◆ Problem details ◆
Line by line, please look for the word "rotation" in the following records, then copy each line you find it in.
--- Input data ---
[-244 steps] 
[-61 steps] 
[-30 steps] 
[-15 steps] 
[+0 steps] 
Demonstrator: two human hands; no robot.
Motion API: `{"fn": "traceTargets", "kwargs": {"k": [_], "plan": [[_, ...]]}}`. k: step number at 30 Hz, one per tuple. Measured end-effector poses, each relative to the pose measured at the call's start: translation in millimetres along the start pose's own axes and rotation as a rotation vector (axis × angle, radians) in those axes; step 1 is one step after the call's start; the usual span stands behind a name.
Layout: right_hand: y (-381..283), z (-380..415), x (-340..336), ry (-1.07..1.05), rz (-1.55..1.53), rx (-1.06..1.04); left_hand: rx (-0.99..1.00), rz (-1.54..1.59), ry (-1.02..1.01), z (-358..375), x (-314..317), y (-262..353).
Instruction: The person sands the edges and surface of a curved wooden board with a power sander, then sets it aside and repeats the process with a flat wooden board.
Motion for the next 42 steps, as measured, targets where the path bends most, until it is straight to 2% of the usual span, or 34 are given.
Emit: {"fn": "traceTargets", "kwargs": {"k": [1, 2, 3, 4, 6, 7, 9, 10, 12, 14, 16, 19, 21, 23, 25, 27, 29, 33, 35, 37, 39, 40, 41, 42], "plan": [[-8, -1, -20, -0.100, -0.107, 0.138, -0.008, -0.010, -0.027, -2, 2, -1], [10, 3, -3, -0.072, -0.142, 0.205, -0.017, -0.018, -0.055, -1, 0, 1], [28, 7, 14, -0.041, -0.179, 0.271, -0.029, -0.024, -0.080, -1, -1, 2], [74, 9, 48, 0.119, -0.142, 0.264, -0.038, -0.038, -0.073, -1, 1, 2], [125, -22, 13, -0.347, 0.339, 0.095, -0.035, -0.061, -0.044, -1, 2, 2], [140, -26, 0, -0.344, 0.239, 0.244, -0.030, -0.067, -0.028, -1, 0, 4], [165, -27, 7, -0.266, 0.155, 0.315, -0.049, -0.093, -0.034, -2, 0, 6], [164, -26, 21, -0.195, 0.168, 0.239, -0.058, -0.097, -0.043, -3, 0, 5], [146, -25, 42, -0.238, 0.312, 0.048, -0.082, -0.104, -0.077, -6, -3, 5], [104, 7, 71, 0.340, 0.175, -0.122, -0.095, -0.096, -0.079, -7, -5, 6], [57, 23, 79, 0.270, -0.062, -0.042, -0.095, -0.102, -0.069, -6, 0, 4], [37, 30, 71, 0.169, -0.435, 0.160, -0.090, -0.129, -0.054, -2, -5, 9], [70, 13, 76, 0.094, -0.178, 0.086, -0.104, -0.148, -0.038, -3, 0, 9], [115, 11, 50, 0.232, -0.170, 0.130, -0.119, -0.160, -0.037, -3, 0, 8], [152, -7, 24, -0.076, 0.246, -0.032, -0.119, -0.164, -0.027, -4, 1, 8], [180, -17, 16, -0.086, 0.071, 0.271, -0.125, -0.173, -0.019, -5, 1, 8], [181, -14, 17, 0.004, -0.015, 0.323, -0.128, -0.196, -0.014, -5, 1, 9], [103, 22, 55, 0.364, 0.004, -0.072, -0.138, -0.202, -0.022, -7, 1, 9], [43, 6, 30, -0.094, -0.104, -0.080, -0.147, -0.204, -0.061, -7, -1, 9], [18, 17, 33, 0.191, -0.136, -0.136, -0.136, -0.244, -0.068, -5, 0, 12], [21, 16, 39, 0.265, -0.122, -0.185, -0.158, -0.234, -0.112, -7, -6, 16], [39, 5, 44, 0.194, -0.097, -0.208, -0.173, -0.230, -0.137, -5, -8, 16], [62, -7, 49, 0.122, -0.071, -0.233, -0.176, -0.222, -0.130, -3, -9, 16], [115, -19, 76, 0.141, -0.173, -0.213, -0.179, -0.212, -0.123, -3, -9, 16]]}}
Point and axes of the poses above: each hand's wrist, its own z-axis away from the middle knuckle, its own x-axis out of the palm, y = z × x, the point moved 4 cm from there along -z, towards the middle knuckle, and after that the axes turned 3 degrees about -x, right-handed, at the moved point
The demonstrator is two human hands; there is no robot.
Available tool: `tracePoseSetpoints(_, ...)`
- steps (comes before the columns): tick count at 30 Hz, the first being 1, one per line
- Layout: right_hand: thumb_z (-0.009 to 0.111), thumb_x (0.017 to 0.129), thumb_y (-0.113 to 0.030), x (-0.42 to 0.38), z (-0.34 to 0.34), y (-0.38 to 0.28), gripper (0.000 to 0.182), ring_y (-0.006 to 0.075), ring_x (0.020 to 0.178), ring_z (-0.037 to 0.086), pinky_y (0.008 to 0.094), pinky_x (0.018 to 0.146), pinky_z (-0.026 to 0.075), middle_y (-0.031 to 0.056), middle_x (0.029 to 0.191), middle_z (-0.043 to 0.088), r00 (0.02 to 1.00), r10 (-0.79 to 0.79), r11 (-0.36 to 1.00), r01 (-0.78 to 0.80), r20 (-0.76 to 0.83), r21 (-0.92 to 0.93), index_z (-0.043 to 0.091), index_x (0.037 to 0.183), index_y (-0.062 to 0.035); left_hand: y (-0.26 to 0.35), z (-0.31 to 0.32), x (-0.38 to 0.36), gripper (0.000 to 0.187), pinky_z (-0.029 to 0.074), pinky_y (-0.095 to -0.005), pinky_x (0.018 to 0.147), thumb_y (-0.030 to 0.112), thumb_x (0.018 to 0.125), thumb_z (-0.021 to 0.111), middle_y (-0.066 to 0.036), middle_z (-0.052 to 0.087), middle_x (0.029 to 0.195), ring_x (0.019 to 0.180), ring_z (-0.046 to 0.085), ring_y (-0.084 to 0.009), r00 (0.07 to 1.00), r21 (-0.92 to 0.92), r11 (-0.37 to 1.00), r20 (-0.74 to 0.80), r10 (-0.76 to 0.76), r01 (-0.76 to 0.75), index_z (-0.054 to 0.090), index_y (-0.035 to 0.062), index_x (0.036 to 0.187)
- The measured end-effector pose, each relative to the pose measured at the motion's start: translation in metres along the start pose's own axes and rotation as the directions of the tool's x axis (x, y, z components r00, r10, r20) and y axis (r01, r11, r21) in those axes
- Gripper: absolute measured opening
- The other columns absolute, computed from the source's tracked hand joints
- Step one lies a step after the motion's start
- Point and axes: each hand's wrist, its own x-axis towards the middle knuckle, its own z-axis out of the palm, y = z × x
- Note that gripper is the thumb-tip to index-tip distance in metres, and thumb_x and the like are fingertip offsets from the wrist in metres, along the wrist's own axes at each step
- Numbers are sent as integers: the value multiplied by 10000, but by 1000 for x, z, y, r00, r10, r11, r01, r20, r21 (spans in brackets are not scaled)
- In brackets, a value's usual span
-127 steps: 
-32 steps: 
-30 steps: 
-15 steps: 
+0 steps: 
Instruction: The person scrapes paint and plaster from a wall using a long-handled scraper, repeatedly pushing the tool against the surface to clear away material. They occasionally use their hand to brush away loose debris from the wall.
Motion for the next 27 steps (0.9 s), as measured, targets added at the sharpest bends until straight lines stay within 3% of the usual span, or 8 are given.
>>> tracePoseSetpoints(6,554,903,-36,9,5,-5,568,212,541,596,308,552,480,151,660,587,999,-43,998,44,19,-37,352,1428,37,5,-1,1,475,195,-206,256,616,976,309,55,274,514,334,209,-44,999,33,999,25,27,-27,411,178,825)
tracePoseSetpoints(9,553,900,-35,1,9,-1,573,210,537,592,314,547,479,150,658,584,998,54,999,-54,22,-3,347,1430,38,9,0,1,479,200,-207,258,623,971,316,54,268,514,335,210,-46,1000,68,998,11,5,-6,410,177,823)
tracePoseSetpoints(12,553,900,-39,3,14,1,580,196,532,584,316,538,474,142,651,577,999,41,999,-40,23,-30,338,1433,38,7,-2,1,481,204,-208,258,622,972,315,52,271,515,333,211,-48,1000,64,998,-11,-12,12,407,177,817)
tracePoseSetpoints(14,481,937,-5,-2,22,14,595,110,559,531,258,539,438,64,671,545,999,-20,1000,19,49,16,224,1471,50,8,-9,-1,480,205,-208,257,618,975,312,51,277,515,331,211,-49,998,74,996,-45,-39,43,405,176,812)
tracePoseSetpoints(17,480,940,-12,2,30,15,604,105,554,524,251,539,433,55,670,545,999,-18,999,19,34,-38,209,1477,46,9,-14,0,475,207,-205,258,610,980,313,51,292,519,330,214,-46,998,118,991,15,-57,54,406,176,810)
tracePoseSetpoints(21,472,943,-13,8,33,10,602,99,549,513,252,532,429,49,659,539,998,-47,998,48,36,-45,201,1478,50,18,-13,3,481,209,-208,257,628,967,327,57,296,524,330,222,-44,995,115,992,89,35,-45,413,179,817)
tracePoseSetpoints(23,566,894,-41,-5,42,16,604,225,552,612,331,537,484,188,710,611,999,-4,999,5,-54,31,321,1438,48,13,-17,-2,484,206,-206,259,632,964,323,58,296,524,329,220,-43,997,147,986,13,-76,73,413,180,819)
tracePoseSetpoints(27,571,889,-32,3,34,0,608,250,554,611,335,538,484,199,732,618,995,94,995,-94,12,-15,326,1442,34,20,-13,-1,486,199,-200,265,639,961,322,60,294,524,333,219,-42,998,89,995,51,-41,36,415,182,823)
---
◆ Reply to the task ◆
Motion API: `{"fn": "traceTargets", "kwargs": {"k": [_], "plan": [[_, ...]]}}`. k: step number at 30 Hz, one per tuple. Measured end-effector poses, each relative to the pose measured at the call's start: translation in millimetres along the start pose's own axes and rotation as a rotation vector (axis × angle, radians) in those axes; step 1 is one step after the call's start; the usual span stands behind a name.
- The measured end-effector pose, each relative to the pose measured at the motion's start: translation in metres along the start pose's own axes and rotation as the directions of the tool's x axis (x, y, z components r00, r10, r20) and y axis (r01, r11, r21) in those axes

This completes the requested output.